Much of her research is in Cabell County, W.Va., and she has also worked on projects in Kentucky and Marietta, Ohio.

“The Cabell County Courthouse is only about three miles from here,” Eldridge said. “So, there’s a whole lot more opportunity to do Cabell County than it is to do Ironton which is 25 miles plus most of the Ironton records have been taken to Athens, so they aren’t even down there. That’s what got me started.”

She found out when she was doing her family research that they came from Nicholas County, Ky.

She kept going back to the same census page and figured out quickly that it was just as fast to abstract the records as she went through them as to keep going back to the same records.

“That’s why I abstracted them,” Eldridge said. “It doesn’t take that much longer to get all of the records than it does just to pull yours out.”

She decided to do as many of the records that existed before the civil war as she could.

“I found odd ones, like a fee book that was kept 13 years,” she said. “It’s who paid the fees to the sheriff for being in court.”

Other records include old courthouse records of slavery, execution records, church books, census records, records of extinct towns and diaries.
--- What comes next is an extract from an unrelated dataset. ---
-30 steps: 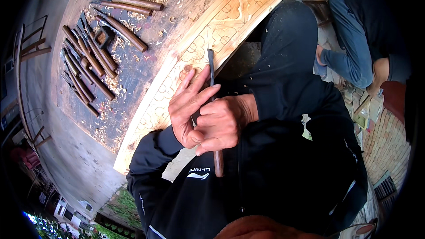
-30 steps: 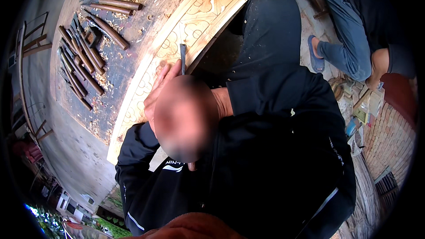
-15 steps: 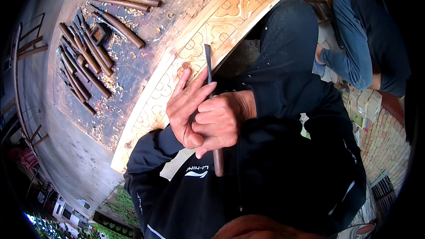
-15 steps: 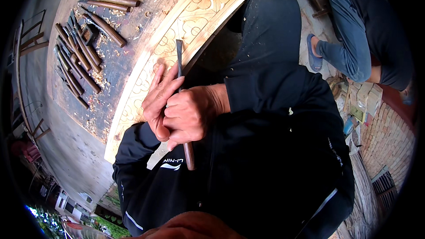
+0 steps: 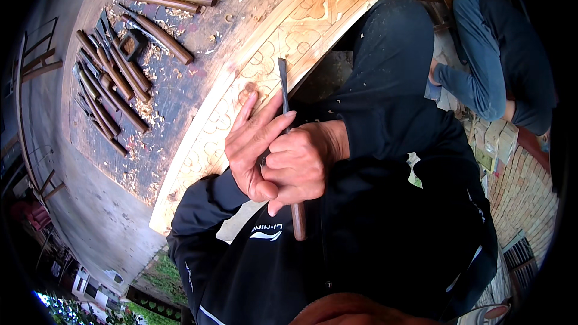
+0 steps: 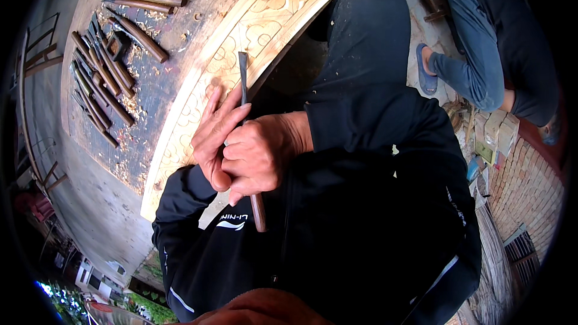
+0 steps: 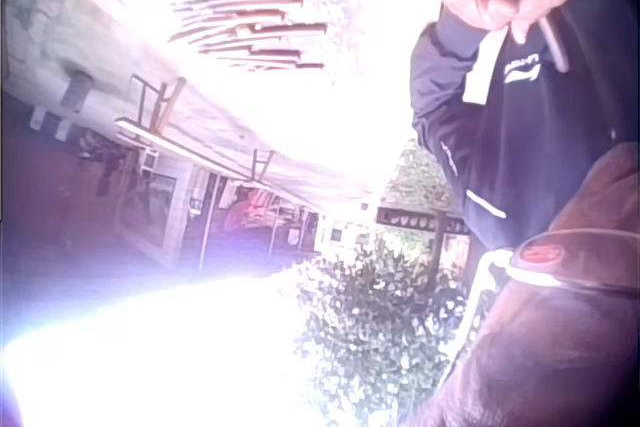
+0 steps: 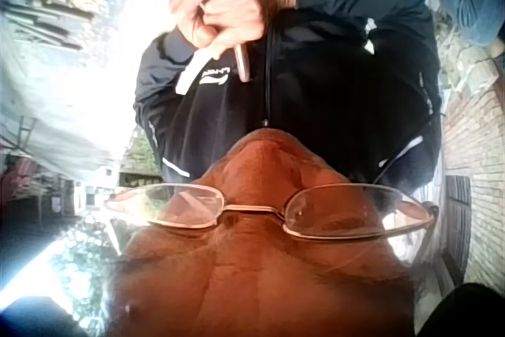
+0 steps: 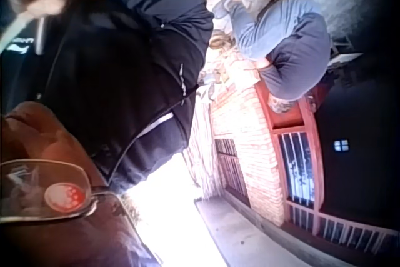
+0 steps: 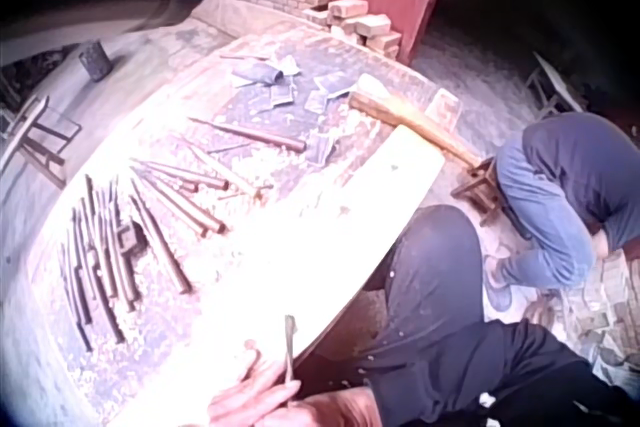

Her latest endeavor is “Settlement between Appalachian Mountains and the Mississippi-Missouri Valleys, 1760-1880.”

“This stuff just fascinates me,” Eldridge said.

Eldridge travels the country as a guest speaker at national conferences. On Saturday, Sept. 29, she will be at Family History Day organized by the Scioto County Chapter of the Genealogy Society of Ohio at the Scioto County Welcome Center, 342 Second St. in Portsmouth. The seminar begins at 9 a.m. and she will be speaking at 11 a.m. on lost cemeteries.